Vu les volumes, cela permettrait d’abaisser sensiblement les frais de transactions et d’affecter les « robots-traders » à des tâches plus utiles… comme le suivi et le calcul de la trajectoire des centaines de milliers de débris qui orbitent autour de notre planète et qui menacent les prochaines missions spatiales habitées !
2 commentaires
C’est en partie exact. Ce que l’auteur omet d’expliquer c’est que les dirigeants des plus grandes entreprises qui rachètent massivement leurs actions sont eux-même payés en actions pour la plus grosse partie de leur rémunération annuelle. Ainsi, en préservant un cours élevé de l’action de leur employeur, ils maintiennent la valeur de leur compensation. De plus nombreux sont des plans d’actions liés à la performance qui est elle-même mesurée via l’EPS (Earning Per Share, ou Bénéfice Par Action) qui est artificiellement gonflé par la diminution de l’encours d’actions.
En termes de cash-flow les entreprises ne sont pas particulièrement perdantes, surtout si le taux de rémunération de l’action se situe au-dessus du taux payé sur l’endettement.
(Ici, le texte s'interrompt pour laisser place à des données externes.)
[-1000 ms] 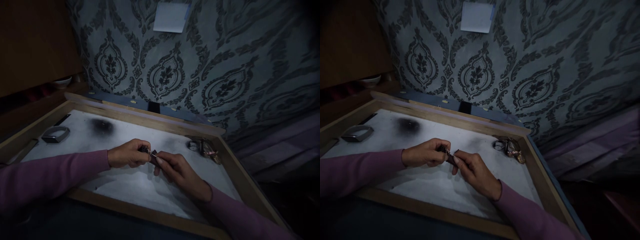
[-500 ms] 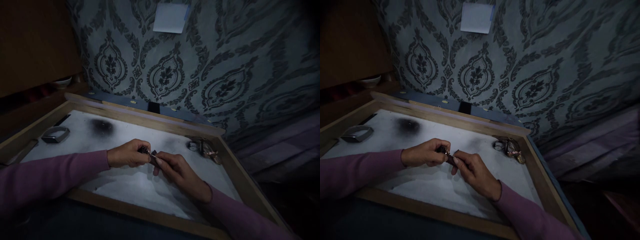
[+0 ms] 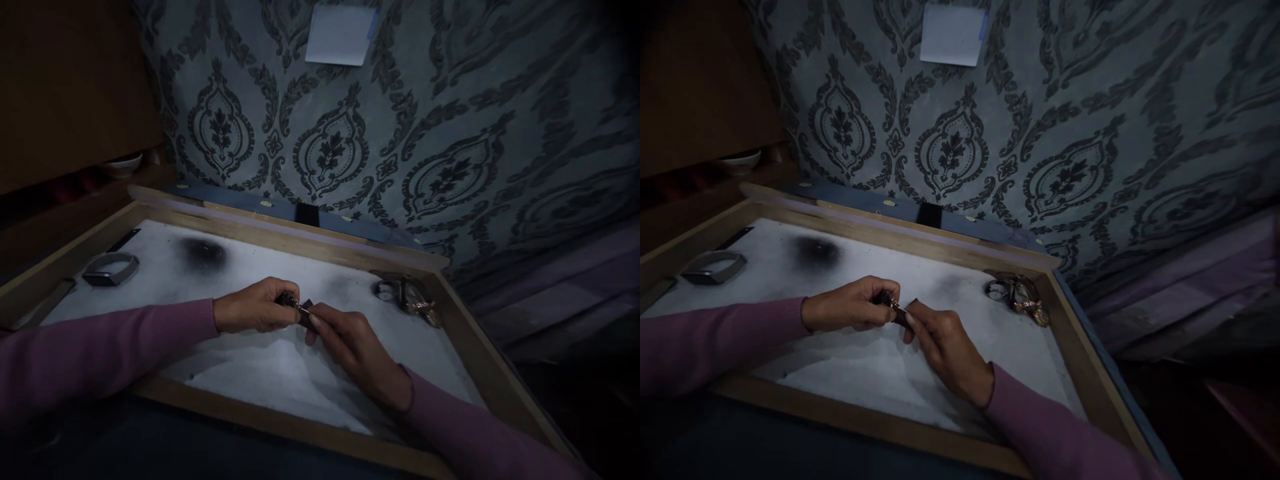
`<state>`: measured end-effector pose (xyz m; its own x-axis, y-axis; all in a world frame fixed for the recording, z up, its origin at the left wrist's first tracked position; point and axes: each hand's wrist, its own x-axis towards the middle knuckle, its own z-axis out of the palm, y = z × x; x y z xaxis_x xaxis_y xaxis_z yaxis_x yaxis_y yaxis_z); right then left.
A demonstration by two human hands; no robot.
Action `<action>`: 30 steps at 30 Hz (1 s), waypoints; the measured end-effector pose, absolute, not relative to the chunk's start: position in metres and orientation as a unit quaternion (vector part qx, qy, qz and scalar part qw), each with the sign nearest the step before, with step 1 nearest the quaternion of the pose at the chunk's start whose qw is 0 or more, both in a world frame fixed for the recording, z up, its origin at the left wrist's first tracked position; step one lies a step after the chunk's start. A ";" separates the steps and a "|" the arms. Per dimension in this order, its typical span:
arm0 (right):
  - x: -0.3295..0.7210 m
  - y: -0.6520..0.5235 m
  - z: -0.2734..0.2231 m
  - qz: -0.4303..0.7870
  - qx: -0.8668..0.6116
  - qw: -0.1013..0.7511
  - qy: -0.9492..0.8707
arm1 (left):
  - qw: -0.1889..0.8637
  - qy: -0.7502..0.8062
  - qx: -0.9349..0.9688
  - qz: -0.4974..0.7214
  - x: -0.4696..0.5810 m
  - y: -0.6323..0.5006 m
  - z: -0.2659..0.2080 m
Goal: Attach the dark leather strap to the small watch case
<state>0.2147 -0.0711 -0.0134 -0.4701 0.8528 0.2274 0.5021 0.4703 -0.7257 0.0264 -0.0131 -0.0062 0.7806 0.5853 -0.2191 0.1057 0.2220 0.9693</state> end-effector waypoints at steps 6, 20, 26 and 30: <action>0.214 -0.072 -0.015 0.274 -0.419 0.290 -0.816 | 0.716 0.274 0.619 0.173 0.026 -0.016 -0.007; 0.214 -0.071 -0.015 0.315 -0.422 0.268 -0.807 | 0.660 0.273 0.665 0.219 0.028 -0.018 -0.007; 0.214 -0.071 -0.009 0.403 -0.435 0.275 -0.757 | 0.660 0.272 0.658 0.237 0.028 -0.016 -0.009; 0.217 -0.068 -0.014 0.465 -0.427 0.285 -0.721 | 0.656 0.283 0.658 0.239 0.027 -0.016 -0.008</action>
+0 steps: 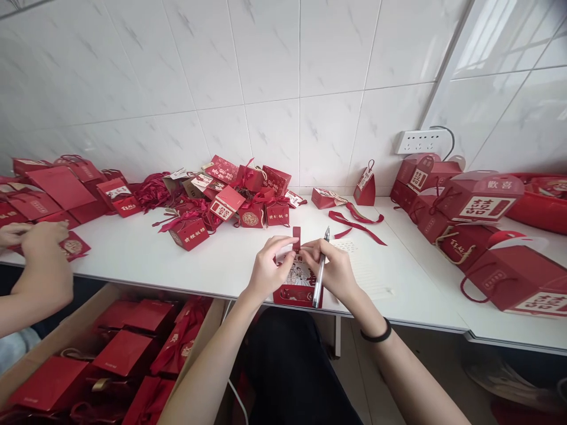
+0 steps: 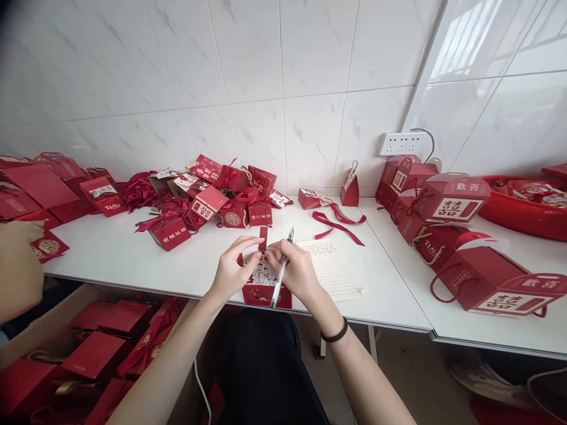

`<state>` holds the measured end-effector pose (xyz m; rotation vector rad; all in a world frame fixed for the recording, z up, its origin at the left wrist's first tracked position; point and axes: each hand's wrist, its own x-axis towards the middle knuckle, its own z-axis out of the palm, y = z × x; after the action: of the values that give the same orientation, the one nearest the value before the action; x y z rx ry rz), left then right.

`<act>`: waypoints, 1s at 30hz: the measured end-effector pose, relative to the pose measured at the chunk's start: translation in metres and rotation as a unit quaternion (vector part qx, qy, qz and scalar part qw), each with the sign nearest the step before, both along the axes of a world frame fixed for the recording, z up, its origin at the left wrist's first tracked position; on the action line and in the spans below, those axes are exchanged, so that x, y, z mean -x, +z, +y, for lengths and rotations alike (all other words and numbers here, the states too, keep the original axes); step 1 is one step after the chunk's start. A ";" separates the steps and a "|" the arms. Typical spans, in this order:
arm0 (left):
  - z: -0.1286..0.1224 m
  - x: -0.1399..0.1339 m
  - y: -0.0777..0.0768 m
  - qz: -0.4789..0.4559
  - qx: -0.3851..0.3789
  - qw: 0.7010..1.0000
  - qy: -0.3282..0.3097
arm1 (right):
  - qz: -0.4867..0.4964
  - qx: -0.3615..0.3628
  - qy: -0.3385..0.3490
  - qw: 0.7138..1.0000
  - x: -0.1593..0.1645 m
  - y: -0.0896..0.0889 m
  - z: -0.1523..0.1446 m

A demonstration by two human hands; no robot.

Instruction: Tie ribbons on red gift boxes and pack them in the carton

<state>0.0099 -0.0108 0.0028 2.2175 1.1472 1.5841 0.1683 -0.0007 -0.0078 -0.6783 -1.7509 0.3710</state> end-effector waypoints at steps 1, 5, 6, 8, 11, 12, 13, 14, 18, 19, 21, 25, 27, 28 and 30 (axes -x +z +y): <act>0.000 0.000 0.000 -0.002 0.003 1.000 -0.003 | 0.014 0.024 0.010 1.000 0.000 0.001 0.000; -0.002 -0.003 0.002 -0.014 0.000 1.000 -0.009 | 0.055 0.109 0.049 0.991 -0.002 0.005 0.000; -0.002 -0.003 0.002 -0.017 -0.001 1.000 -0.006 | 0.057 0.126 0.065 0.988 -0.003 0.006 0.000; -0.003 -0.005 0.003 -0.022 -0.001 1.000 0.002 | 0.060 0.148 0.091 0.983 -0.003 0.007 0.000; -0.004 -0.007 0.004 -0.023 0.004 1.000 0.003 | 0.082 0.158 0.099 0.979 0.000 0.007 -0.001; -0.004 -0.007 0.004 -0.023 0.005 1.000 0.003 | 0.090 0.157 0.095 0.979 0.001 0.007 -0.001; -0.004 -0.007 0.004 -0.024 0.006 1.000 0.003 | 0.096 0.154 0.088 0.979 0.003 0.007 -0.001; -0.004 -0.007 0.004 -0.025 0.009 1.000 0.003 | 0.099 0.150 0.080 0.980 0.004 0.006 -0.001; -0.003 -0.007 0.006 -0.038 0.024 0.999 -0.004 | 0.098 0.145 0.082 0.981 0.006 0.006 0.002; -0.003 -0.007 0.007 -0.042 0.029 0.999 -0.007 | 0.096 0.146 0.095 0.980 0.006 0.006 0.003; -0.002 -0.008 0.008 -0.045 0.035 0.998 -0.013 | 0.092 0.149 0.123 0.977 0.003 0.007 0.006; -0.004 -0.005 -0.006 -0.068 0.043 0.997 -0.022 | 0.076 0.139 0.134 0.978 -0.001 0.007 0.006; -0.005 0.001 -0.022 -0.118 0.068 0.990 -0.028 | 0.070 0.140 0.128 0.979 -0.002 0.007 0.005; -0.006 0.006 -0.031 -0.146 0.097 0.984 -0.039 | 0.076 0.145 0.125 0.978 -0.003 0.007 0.004; -0.008 0.017 -0.047 -0.177 0.190 0.962 -0.087 | 0.131 0.149 0.113 0.974 -0.007 0.008 0.004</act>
<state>-0.0072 -0.0186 -0.0442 1.6608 1.0164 1.4626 0.1748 0.0029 -0.0001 -0.6104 -1.5358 0.8549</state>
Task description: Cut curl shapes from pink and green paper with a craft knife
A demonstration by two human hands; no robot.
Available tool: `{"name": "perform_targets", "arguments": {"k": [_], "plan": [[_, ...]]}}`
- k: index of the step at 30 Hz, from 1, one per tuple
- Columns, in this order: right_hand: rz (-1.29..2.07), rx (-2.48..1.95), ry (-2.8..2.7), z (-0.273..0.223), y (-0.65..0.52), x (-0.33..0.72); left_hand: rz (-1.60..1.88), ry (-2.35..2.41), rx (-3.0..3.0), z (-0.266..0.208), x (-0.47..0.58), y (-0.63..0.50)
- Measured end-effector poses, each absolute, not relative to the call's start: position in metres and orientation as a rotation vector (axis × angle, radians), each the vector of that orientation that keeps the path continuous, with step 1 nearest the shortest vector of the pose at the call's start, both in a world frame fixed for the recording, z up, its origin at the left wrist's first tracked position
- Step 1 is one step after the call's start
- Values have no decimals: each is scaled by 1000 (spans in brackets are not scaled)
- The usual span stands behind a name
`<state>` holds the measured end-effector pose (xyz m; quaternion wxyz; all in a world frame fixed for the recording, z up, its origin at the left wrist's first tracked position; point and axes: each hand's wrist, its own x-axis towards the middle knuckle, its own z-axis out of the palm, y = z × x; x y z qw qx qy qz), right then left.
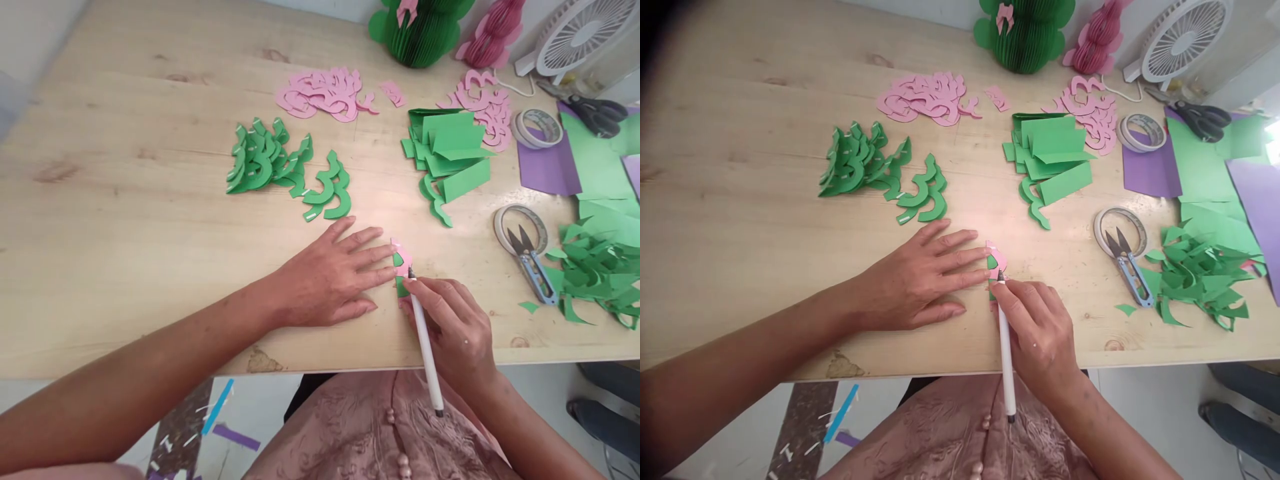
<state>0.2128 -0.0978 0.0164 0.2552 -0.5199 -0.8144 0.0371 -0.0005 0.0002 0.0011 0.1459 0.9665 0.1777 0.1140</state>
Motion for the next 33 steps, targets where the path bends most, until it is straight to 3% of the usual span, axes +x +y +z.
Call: {"name": "perform_targets", "arguments": {"k": [33], "plan": [[20,-1411,-2235,15,-98,213,360,501,2794,0,-1,0]]}}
Par exemple mon employeur paye un dividende de 3% alors qu’il emprunte à 2,1% sur 10 ans.
Comptablement c’est une ineptie que de remplacer du capital par de la dette et à l’école on nous a toujours expliqué qu’il était plus sain d’agir inversement.
Lorsque les taux vont augmenter, cela ne va pas affecter la charge d’intérêt sur la dette déjà émise tout en dévaluant la valeur de marché de celle-ci. A ce moment, ils pourront racheter moins cher leur dette lorsque les taux monteront au plafond. Mais pour cela il faut qu’ils puissent compter sur des cash flows en croissance… ce qui sera impossible vu qu’au lieu d’investir dans des moyens de production supplémentaires ils ont racheté au prix fort leurs actions.
Si cela s’avère une excellente opération à court terme, cela risque d’être un pur désastre à long terme.